_TASK INSTRUCTIONS:_
When the line containing "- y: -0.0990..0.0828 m" appears in the entries below, begin printing there and stop after the line containing "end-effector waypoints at"; print each of those lines exactly and no other line.

[DATA SHOWN — start]

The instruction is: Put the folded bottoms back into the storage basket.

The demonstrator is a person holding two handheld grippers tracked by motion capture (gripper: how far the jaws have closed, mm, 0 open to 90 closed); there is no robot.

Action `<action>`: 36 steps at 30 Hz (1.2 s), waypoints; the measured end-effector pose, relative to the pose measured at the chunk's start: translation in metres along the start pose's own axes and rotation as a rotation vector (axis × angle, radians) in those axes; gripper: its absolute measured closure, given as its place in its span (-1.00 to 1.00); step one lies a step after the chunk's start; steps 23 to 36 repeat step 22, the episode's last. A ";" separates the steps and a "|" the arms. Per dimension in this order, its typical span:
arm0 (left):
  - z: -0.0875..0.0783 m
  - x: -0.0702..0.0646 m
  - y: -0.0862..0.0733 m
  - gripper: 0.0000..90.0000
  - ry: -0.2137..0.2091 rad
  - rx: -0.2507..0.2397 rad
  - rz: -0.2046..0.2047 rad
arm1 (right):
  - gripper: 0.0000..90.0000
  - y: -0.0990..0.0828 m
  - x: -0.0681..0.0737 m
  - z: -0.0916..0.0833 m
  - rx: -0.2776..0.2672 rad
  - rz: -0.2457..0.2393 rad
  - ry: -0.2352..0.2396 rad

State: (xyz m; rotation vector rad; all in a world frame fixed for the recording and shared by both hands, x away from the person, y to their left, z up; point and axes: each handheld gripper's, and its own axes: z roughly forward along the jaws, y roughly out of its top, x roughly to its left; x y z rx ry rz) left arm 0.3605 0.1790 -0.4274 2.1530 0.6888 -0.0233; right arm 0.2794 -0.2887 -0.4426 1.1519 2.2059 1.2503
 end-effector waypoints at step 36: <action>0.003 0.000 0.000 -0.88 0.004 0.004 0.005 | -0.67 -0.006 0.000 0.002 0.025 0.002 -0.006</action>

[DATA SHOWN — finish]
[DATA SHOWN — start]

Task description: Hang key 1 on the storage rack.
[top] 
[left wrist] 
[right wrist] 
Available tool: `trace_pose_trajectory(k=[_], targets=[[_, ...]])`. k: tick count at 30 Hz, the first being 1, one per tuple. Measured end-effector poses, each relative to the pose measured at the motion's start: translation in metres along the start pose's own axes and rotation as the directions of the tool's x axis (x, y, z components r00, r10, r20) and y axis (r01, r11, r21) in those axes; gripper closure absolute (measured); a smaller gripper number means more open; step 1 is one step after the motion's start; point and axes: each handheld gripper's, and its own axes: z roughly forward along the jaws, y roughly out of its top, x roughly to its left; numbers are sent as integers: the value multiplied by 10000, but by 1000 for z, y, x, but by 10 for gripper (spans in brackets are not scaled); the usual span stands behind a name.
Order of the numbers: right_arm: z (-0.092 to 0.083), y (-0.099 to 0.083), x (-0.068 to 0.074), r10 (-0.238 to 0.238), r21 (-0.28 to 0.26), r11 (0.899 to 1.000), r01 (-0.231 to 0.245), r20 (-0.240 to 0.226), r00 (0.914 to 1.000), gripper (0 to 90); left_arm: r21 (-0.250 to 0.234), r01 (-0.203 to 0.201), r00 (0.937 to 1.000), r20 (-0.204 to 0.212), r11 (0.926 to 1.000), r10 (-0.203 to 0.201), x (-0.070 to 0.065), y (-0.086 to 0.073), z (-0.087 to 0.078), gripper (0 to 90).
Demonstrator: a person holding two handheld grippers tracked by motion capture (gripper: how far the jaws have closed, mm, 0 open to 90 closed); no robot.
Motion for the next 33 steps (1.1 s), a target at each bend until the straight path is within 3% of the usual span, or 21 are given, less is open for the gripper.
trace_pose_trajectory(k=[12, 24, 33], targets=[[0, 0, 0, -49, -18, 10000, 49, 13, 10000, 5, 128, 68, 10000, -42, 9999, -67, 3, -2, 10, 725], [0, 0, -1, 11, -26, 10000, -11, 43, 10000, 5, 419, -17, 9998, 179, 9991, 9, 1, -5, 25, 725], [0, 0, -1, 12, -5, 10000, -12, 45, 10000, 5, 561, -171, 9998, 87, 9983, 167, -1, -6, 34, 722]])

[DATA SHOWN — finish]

_TASK RESULT:_
  - y: -0.0990..0.0828 m
  - x: -0.0681..0.0737 m
  - z: -0.0916..0.0833 m
  - rx: -0.2776..0.2672 rad
  - rz: -0.2457..0.2393 rad
  - ry: -0.2352..0.2396 rad

State: (xyz m; rotation vector rad; all in a world frame fixed for the recording and shared by both hands, x away from the person, y to their left, z up; point and axes: each handheld gripper's, and its own axes: z roughly forward along the jaws, y roughly out of its top, x roughly to its left; x y z rx ry rz) left arm 0.3605 0.1790 -0.4274 2.1530 0.6888 -0.0233; right arm 0.2794 -0.2887 -0.4426 1.1519 2.2059 1.2503
 end-effector waypoints at step 36: <action>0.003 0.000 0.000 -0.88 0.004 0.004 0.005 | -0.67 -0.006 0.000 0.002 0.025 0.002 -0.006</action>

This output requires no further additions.